▸ WHAT YOU ARE ASKED TO DO
Between the line containing "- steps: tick" and the line containing "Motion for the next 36" lies a run of lines; give that run again exactly, with both of those lines, and nothing else from the entries below.

--- START ---

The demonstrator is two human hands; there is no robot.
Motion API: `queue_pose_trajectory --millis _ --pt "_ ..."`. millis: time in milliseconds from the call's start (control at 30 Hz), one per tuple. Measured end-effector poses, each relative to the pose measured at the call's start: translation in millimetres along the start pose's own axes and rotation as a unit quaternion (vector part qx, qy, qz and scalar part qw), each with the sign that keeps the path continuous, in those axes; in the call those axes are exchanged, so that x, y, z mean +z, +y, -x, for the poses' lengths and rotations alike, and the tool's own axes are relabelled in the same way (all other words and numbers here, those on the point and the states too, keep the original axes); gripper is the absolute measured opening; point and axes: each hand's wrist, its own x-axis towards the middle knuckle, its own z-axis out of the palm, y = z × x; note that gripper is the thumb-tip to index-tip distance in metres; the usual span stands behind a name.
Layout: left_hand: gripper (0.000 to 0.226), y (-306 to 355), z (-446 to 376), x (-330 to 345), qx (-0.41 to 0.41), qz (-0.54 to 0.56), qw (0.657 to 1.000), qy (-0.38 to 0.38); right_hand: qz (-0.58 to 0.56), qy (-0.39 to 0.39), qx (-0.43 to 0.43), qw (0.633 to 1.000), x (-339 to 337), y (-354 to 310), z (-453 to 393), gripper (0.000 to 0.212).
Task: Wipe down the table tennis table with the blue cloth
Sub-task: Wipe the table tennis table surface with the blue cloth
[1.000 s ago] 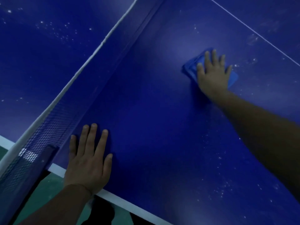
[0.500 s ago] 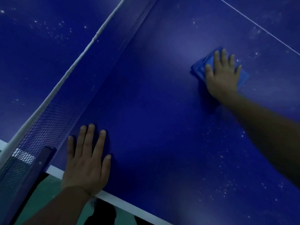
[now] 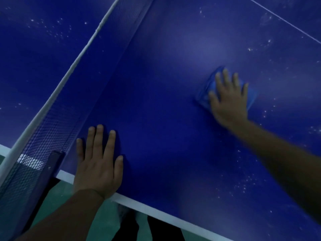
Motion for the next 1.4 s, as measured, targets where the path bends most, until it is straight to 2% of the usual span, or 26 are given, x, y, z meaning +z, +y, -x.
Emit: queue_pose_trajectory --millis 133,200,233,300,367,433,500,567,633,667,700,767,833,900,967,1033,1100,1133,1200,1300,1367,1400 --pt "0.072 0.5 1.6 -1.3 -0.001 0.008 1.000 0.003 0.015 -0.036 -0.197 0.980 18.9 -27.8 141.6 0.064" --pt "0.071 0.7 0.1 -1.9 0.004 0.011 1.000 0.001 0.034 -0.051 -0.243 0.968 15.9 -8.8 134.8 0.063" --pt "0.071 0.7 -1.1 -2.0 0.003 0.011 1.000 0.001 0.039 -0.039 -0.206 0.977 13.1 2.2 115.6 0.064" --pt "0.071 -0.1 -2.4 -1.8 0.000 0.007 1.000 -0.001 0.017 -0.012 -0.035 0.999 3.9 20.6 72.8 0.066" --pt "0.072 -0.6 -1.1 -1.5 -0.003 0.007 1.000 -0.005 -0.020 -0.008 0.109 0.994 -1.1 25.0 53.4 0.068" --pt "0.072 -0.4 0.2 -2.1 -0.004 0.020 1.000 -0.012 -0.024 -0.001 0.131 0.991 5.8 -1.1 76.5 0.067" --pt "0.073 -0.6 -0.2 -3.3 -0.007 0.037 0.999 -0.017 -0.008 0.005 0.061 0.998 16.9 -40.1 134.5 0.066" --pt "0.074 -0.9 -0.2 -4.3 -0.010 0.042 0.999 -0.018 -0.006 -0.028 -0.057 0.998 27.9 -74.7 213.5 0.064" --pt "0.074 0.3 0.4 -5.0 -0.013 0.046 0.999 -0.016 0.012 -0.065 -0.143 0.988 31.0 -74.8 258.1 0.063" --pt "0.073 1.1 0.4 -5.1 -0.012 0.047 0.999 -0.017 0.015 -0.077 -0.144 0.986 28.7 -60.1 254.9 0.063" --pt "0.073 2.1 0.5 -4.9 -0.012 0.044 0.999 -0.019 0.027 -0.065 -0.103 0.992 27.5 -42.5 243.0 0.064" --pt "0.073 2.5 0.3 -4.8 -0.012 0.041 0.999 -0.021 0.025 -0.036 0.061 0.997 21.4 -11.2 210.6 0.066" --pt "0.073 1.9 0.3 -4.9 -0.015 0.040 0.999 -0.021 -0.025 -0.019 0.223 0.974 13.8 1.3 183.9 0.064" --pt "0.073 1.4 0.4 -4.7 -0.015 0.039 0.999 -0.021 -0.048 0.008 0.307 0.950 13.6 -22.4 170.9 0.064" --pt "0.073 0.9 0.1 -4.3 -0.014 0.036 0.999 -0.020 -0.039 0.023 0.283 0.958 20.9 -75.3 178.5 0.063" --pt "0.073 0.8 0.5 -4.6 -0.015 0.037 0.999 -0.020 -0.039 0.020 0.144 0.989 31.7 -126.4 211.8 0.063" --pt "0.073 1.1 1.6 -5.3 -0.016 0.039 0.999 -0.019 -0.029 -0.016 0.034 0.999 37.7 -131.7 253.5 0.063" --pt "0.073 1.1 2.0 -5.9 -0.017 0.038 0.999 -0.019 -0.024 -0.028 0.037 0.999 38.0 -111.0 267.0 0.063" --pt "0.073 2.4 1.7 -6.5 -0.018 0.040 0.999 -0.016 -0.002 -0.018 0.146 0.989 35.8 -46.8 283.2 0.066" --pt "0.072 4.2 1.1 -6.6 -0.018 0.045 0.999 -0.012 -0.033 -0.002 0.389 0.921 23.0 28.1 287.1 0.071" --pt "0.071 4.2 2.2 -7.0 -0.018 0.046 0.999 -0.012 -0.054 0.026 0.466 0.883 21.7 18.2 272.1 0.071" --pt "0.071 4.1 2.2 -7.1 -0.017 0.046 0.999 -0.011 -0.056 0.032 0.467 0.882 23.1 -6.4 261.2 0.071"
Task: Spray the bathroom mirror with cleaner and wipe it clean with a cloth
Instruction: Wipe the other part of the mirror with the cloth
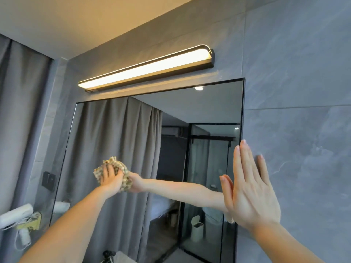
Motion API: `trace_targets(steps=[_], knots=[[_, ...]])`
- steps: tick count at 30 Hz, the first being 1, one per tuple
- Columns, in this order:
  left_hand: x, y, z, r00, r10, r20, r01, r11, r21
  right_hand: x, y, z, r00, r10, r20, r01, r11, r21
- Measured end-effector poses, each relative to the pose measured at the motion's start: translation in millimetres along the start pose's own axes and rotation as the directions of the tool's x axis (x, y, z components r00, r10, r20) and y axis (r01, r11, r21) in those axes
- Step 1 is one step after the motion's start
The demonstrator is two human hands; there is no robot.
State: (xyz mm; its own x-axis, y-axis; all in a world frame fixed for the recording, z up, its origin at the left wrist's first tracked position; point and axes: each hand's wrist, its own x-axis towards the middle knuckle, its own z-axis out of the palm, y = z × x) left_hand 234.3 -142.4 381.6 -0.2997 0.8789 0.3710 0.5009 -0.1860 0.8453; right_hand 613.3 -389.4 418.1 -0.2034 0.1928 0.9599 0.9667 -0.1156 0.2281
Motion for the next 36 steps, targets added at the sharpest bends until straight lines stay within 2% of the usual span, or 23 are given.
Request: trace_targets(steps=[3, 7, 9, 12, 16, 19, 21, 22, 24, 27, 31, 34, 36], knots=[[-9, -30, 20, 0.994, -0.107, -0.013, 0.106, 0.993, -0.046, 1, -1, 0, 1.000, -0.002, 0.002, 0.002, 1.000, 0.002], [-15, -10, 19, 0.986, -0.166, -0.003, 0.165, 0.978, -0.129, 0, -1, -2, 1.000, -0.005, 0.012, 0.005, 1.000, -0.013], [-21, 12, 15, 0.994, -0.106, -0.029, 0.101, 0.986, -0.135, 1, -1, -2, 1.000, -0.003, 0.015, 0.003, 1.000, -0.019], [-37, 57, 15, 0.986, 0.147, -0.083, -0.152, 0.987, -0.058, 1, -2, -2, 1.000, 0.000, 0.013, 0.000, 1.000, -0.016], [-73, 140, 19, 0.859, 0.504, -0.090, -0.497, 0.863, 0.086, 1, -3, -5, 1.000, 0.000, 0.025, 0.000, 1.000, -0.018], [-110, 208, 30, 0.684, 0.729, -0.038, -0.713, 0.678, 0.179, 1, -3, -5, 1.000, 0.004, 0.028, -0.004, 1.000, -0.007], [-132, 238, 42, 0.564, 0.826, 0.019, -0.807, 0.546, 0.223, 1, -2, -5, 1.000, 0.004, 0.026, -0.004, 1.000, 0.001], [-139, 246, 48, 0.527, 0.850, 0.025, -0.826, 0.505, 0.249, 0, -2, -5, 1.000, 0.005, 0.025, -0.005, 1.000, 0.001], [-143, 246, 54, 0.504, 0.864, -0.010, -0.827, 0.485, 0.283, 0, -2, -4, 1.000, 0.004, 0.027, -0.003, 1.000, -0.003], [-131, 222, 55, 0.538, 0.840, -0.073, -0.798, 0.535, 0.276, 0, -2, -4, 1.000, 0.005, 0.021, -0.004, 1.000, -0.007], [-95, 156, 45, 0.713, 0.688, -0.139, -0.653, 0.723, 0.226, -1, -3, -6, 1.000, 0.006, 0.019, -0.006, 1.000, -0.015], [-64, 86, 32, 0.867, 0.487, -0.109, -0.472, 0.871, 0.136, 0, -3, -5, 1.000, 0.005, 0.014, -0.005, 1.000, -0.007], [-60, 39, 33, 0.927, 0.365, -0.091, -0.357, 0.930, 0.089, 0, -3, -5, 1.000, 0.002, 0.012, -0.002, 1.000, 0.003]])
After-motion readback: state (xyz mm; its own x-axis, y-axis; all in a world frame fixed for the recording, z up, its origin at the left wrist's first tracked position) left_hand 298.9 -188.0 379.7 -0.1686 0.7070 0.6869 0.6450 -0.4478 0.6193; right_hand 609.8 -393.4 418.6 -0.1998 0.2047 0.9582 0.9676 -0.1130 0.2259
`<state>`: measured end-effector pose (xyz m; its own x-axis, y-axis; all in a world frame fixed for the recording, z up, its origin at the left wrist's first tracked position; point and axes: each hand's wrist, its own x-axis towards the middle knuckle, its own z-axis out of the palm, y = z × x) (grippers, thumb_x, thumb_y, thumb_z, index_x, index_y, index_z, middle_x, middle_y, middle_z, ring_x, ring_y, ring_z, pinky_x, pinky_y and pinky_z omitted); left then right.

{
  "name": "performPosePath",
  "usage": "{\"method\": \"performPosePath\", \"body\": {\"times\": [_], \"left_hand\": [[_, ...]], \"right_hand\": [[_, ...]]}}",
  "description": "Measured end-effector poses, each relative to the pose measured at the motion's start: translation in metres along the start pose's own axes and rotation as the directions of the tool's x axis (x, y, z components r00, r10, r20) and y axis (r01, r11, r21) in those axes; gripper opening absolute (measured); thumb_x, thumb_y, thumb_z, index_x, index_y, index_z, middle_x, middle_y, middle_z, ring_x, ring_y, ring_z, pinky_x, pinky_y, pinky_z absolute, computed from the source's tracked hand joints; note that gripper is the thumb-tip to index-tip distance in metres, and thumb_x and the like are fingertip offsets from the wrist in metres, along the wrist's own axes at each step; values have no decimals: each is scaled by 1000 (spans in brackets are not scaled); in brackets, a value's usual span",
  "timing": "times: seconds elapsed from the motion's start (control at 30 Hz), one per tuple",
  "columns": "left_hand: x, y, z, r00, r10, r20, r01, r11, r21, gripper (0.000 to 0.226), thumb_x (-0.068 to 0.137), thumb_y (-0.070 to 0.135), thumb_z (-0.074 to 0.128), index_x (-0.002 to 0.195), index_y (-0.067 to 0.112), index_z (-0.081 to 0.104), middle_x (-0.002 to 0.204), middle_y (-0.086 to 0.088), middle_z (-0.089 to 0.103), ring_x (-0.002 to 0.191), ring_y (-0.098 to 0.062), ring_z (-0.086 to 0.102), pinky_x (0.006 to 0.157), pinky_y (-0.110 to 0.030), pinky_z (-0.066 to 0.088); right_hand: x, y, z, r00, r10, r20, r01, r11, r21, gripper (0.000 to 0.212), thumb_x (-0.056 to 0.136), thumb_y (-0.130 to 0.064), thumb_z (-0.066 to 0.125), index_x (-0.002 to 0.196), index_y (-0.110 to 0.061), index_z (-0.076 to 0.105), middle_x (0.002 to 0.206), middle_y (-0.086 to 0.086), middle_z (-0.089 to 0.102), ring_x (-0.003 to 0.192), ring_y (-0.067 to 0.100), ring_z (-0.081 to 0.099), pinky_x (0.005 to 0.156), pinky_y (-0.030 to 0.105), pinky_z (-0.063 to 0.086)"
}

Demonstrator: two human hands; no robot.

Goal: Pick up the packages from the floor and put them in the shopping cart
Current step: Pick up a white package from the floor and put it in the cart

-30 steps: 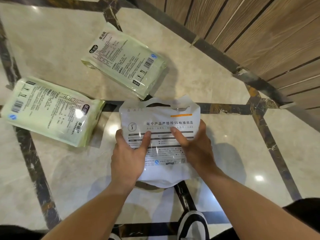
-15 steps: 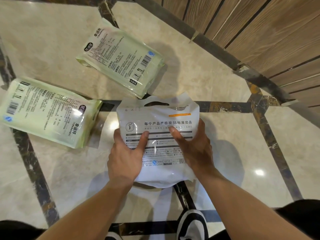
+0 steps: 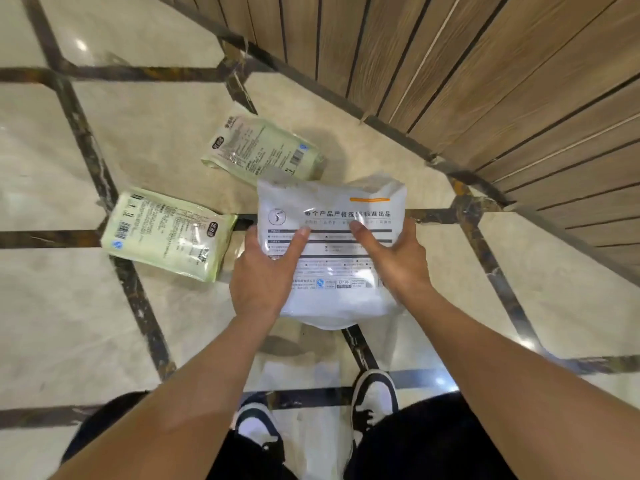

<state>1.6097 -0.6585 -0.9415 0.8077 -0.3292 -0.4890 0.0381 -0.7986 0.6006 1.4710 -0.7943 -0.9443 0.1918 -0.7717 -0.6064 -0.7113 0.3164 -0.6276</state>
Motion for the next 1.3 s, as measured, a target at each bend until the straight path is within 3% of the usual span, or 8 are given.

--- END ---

▸ ANSWER TO THIS PROBLEM
- steps: tick count at 30 Hz, the first being 1, one per tuple
- Columns, in this order:
  left_hand: x, y, z, r00, r10, r20, r01, r11, r21
  right_hand: x, y, z, r00, r10, r20, r01, r11, r21
- Measured end-effector poses, each relative to the pose measured at the motion's start: translation in millimetres along the start pose's own axes and rotation as the directions of the tool's x axis (x, y, z components r00, r10, r20) and y axis (r01, r11, r21) in those axes
- Step 1 is one step after the motion's start
The demonstrator is two human hands; there is no robot.
State: (xyz mm; its own x-axis, y-axis; all in a world frame fixed for the recording, z up, its origin at the left wrist's first tracked position; point and axes: each hand's wrist, its own x-axis towards the middle knuckle, its own z-axis out of the palm, y = z × x) left_hand 234.3 -142.4 381.6 -0.2997 0.8789 0.3710 0.5009 -0.1860 0.8453; right_hand 613.3 -389.4 418.1 -0.2034 0.1928 0.9599 0.9667 -0.1156 0.2281
Motion for the next 36 steps, targets added at the sharpest bends until straight lines stay within 2% of the usual span, or 23 are given.

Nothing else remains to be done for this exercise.